Pour tous, ce marché, qui s’inscrit dans l’air du temps, est plein de promesses. Les marques de l’électroportatif y sont positionnées, notamment celles dont l’identité métal est forte comme Metabo ou Fein, qui a en ce début d’année étoffé sa gamme de découpe du métal avec notamment des scies circulaires et scies à ruban sur batterie. La marque compte poursuivre sur cette stratégie en annonçant en septembre une scie sauteuse elle aussi dédiée à la découpe du métal.
Cet univers comprend également des spécialistes de l’usinage du métal, à l’instar des Allemands Jepson, l’inventeur de la « drycutter » en 1984, première scie circulaire pour le sciage des métaux à usage professionnel, ne nécessitant pas de fluide de refroidissement, et de Trumpf, né de la cisaille. Ces experts dans leur catégorie se distinguent souvent par des machines aux capacités plus importantes et par des outils très spécifiques. A l’exemple de Kéni, des spécialistes de l’outil coupant proposent aussi des machines dédiées. « Les distributeurs cherchent à optimiser leurs achats et leurs commandes. Ils ont parfois tendance à prendre le consommable chez le fabricant de la machine. Donc, c’est important de disposer du mix produit, la machine et l’outil. » Plus qu’un complément de gamme, la marque essaie de se différencier également avec des machines inédites, comme une scie circulaire avec le moteur positionné de façon longitudinale et non latérale, qui offre un encombrement moindre.

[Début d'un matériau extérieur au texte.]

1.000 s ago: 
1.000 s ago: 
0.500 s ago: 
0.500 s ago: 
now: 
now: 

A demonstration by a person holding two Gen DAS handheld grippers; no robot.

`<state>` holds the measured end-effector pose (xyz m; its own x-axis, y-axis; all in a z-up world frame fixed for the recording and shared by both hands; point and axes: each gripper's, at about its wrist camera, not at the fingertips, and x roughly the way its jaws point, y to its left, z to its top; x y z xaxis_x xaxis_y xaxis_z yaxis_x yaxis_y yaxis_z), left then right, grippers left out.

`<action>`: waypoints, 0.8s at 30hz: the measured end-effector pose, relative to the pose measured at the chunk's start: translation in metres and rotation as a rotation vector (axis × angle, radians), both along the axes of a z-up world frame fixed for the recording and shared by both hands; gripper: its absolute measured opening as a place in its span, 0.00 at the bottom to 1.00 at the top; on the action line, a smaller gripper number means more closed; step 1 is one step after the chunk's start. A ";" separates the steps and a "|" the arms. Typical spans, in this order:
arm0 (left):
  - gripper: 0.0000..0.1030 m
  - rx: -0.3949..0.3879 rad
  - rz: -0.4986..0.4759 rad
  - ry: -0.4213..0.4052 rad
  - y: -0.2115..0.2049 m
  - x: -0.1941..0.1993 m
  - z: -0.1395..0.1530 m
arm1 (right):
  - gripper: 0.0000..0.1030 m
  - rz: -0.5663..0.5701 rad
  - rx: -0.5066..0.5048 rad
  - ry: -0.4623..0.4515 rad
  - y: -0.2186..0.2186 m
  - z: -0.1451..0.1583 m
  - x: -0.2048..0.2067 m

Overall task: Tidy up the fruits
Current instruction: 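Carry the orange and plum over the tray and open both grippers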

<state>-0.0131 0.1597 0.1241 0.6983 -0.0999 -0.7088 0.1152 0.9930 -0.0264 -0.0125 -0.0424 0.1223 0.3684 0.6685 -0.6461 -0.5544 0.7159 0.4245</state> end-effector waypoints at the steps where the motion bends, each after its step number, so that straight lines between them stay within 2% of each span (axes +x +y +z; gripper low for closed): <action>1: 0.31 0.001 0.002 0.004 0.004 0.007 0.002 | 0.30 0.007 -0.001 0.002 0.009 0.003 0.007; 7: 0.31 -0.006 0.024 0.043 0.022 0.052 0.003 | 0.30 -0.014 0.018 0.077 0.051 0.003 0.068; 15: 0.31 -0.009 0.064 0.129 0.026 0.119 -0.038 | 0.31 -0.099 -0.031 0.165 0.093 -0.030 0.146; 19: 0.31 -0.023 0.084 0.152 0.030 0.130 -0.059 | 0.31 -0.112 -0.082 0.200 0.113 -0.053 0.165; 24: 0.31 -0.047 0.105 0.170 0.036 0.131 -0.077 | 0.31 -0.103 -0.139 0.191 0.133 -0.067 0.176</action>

La grignoteuse, tout dans la tête
Plébiscité, le procédé de découpe à froid se décline donc en différentes machines, à commencer par la grignoteuse qui domine la découpe de tôles plates ou ondulées que l’on retrouve, notamment dans les bardages. Ses capacités sont également appréciées dans les applications de démantèlement de cuves et de retraitement des métaux. Bien identifiée pour découper du métal, de l’acier, de l’inox, elle est dotée d’une tête de coupe munie d’un poinçon et d’une matrice conçus dans un acier hautement résistant, deux pièces qui interviennent en consommable. Sa tête de coupe agit selon le principe du refendage, par une succession rapide de coups de poinçon oscillant à une vitesse de 2 000 à 3 000 coups par minute environ, dont la force est complètement absorbée par les supports de la matrice. Ainsi, les mouvements de descente et de montée du poinçon grignotent une trajectoire de coupe dans la tôle. « Contrairement aux procédés thermiques ou aux autres procédés mécaniques, la grignoteuse n’émet aucune émission sous forme de poussière, de gaz ou bien de fumée. La matière découpée tombe sous forme de copeaux » explique Dimitri Fusciello.

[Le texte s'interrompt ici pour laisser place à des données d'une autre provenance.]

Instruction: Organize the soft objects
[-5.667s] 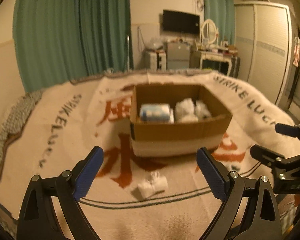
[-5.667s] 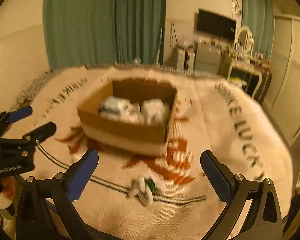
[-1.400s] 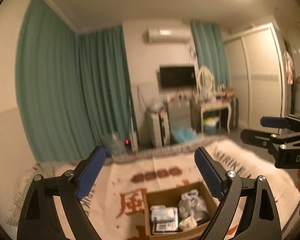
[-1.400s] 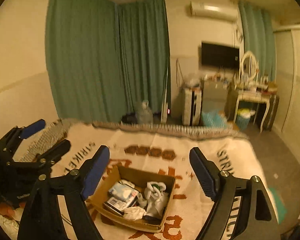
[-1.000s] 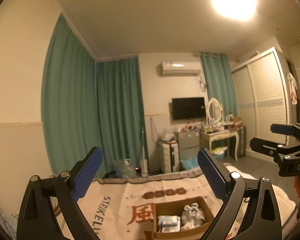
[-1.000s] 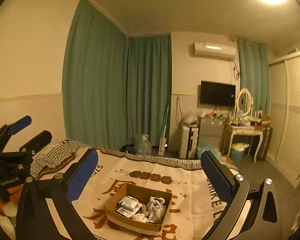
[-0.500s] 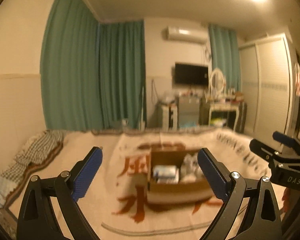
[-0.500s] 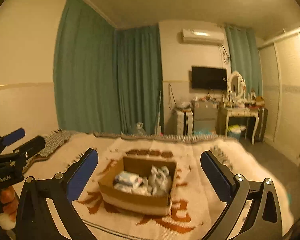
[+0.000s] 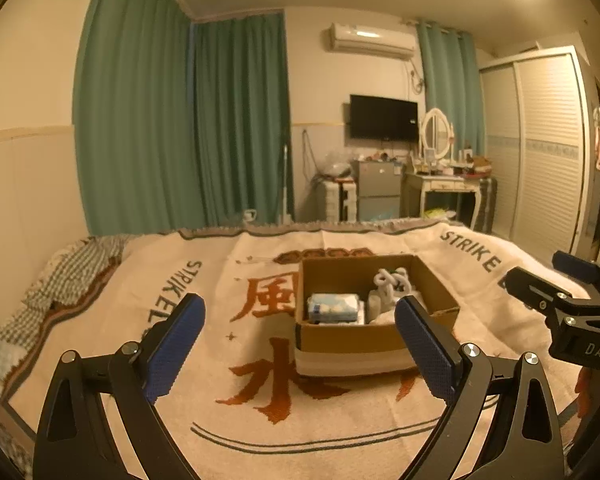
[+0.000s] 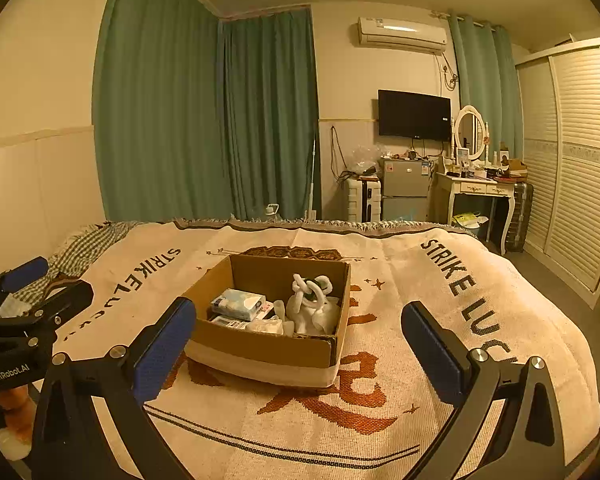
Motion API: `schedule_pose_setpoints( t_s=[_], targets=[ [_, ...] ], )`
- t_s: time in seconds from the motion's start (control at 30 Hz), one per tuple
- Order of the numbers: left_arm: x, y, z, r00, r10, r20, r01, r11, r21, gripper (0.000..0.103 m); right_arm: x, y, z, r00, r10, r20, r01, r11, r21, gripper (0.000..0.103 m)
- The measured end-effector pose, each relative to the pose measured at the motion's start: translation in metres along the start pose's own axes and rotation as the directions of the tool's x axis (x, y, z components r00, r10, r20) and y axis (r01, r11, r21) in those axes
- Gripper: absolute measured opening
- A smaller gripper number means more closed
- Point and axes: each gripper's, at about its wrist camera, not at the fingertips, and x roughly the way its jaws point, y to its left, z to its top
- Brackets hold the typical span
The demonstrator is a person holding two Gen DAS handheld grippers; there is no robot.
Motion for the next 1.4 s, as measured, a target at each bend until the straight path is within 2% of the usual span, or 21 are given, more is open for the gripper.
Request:
schedule_pose_setpoints(
  t_s=[1.4],
  targets=[
    [0.005,0.005,-0.0036,1.0,-0.007,-0.007,0.007,1.0,-0.002,0.098,-0.0006,0.0048,-0.0023,1.0,-0.01,-0.017,0.009,1.0,-0.009,0.103]
  ],
)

Compacte, maniable, ergonomique, la grignoteuse offre une vue dégagée de la surface de travail grâce justement à la chute des copeaux. Le changement de l’axe de travail sans outil et sans difficulté est possible, ce qui permet la réalisation de coupes droites, d’angles droits ou de courbes, quand la machine est équipée de la tête adaptée, orientable par exemple à 360° par 4 pas de 90°. Selon les marques, des extensions sont même disponibles pour permettre à la grignoteuse d’aller chercher des profondeurs importantes, comme celles des bacs acier. Certaines machines sont également équipées de jauge pour contrôler l’épaisseur de la tôle et d’un variateur de vitesses. Côté sécurité, les outils sont équipés de...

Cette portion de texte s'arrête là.